The key changes proposed are:
- Removal of Listing Requirement for UK REITS owned by institutional investors
UK REITS currently need to be listed or traded on a recognised stock exchange. This requirement is, in practice, frequently met by a listing on the International Stock Exchange (TISE), which does not have a trading requirement.
It has been announced that with effect from 1 April 2022, UK REITs will no longer need to satisfy the listing requirement where more than 99% of the shares are held by “institutional investors” (which includes sovereign wealth funds, UK and overseas pension funds and life companies, limited partnership collective investment schemes and UK REITS, UK authorised unit trust schemes and OEICS) (and, in each case foreign equivalents).
- Penalty charge for holders of excessive rights: disapplication to shareholders otherwise entitled to receive property income distributions without deduction
Provisions in the REIT regime introduced to prevent the reduction of UK tax on rental profits through treaty relief introduce complexity where shareholders have 10% or more (holders of excessive rights). As most treaties provide for reductions in withholding tax on dividends where the shareholder holds 10% or more, the tax charge on REITs making distributions to corporate shareholders with “excessive rights” (namely ones whose shareholding is 10% or more) effectively prevents treaty relief on withholding tax reducing the UK’s right to tax rental profits.

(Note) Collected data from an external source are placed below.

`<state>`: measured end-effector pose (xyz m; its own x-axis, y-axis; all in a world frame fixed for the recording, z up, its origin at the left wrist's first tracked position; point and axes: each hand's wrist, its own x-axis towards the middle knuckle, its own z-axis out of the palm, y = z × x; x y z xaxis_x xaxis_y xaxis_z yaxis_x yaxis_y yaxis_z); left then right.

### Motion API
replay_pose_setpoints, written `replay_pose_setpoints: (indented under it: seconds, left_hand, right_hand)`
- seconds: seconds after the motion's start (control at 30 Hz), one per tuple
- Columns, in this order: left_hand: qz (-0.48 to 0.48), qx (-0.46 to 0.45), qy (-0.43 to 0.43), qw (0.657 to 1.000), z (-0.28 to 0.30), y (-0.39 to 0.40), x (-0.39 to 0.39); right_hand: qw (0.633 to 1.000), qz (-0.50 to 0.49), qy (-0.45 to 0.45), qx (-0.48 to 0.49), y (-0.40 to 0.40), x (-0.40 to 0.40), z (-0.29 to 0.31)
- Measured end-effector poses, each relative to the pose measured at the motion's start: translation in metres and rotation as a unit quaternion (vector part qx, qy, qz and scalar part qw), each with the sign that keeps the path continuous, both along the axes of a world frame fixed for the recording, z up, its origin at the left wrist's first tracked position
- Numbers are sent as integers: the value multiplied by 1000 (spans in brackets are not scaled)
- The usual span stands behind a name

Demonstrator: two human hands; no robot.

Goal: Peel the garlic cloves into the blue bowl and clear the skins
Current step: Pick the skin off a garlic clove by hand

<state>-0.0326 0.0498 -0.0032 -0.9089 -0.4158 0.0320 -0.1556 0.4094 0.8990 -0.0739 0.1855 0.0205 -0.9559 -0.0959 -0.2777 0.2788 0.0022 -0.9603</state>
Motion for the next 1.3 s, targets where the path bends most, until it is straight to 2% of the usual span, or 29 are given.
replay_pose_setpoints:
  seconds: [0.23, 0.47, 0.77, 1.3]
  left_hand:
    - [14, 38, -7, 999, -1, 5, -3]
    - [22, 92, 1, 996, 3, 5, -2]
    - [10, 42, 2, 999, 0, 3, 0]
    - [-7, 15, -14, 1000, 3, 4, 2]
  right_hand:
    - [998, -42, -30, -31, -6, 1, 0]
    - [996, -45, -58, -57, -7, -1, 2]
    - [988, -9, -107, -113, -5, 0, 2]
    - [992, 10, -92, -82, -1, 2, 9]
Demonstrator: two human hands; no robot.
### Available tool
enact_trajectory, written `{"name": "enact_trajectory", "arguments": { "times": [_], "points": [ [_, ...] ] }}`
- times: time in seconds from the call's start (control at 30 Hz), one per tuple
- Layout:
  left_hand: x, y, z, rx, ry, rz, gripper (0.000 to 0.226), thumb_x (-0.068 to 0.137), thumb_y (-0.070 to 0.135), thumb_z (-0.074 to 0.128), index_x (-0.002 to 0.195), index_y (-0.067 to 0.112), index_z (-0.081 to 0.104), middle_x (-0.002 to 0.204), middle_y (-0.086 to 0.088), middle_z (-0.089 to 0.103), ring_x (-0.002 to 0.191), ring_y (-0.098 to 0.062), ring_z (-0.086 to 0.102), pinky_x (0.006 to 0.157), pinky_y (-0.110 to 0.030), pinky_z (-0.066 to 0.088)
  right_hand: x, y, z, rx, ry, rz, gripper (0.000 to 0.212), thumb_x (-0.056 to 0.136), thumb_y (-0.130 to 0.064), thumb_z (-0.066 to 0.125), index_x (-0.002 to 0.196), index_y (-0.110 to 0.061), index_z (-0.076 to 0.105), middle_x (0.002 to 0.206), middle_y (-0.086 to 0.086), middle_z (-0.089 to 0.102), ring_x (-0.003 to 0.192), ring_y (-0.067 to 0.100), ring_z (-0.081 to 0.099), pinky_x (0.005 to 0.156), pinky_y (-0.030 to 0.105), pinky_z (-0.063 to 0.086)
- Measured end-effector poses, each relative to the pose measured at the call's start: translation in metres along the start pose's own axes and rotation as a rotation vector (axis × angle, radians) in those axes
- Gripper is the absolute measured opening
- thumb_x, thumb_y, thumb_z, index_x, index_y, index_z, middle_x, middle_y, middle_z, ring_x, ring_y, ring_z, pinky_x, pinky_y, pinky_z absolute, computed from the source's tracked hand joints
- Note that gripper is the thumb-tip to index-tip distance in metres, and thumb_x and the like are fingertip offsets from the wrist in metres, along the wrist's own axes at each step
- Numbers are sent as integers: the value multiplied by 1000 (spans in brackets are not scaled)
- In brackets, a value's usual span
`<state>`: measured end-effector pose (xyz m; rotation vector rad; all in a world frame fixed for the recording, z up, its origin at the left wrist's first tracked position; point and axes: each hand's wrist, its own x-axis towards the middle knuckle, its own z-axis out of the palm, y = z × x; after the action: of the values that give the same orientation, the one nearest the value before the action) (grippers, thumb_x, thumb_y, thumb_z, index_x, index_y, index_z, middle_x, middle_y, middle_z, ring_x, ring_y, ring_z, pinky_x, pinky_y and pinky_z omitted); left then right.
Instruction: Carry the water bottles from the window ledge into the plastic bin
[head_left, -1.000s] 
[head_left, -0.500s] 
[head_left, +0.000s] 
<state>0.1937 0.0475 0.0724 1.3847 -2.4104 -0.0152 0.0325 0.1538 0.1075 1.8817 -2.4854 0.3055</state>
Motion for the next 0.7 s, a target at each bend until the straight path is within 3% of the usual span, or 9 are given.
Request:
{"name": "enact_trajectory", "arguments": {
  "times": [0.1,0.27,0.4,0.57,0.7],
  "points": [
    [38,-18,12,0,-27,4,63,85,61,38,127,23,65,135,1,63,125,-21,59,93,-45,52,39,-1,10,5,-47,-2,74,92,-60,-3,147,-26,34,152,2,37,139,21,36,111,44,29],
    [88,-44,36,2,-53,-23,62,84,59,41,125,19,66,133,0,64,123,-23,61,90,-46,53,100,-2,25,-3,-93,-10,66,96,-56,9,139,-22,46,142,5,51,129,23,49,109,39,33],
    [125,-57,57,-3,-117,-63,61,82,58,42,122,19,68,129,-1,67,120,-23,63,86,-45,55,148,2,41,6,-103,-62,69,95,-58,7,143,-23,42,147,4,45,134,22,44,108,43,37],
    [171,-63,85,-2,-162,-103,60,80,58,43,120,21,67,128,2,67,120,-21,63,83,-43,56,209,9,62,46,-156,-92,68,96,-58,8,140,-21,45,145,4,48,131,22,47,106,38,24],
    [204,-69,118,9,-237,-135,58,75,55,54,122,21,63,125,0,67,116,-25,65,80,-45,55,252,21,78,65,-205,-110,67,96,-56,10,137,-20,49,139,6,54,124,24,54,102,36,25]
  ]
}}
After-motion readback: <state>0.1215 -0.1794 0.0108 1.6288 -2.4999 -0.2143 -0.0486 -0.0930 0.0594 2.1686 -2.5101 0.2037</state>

This often means investors have to consider fragmenting their holding so that it is held by a number of separate subsidiaries, none of which holds 10% which in turn creates an unnecessarily complex holding structure for the investor.
With effect from 1 April 2022, the “holders of excessive rights” provisions will no longer apply to shareholders who would otherwise be entitled to receive payments of property income distributions gross (such as UK corporation tax payers). For investors who are not entitled to gross distributions the requirements will remain.
Changes are also being made to two aspects of the “balance of business” test to: (i) disregard non-rental profits arising because a REIT has to comply with certain planning obligations; and (ii) introduce a simplified test so that, if group accounts for a period show that property rental business profits and assets comprise at least 80% of group totals, a REIT will not need to prepare the additional statements which would be required to meet the full test.
All of these changes are very welcome and increase the attractiveness of the UK REIT Regime.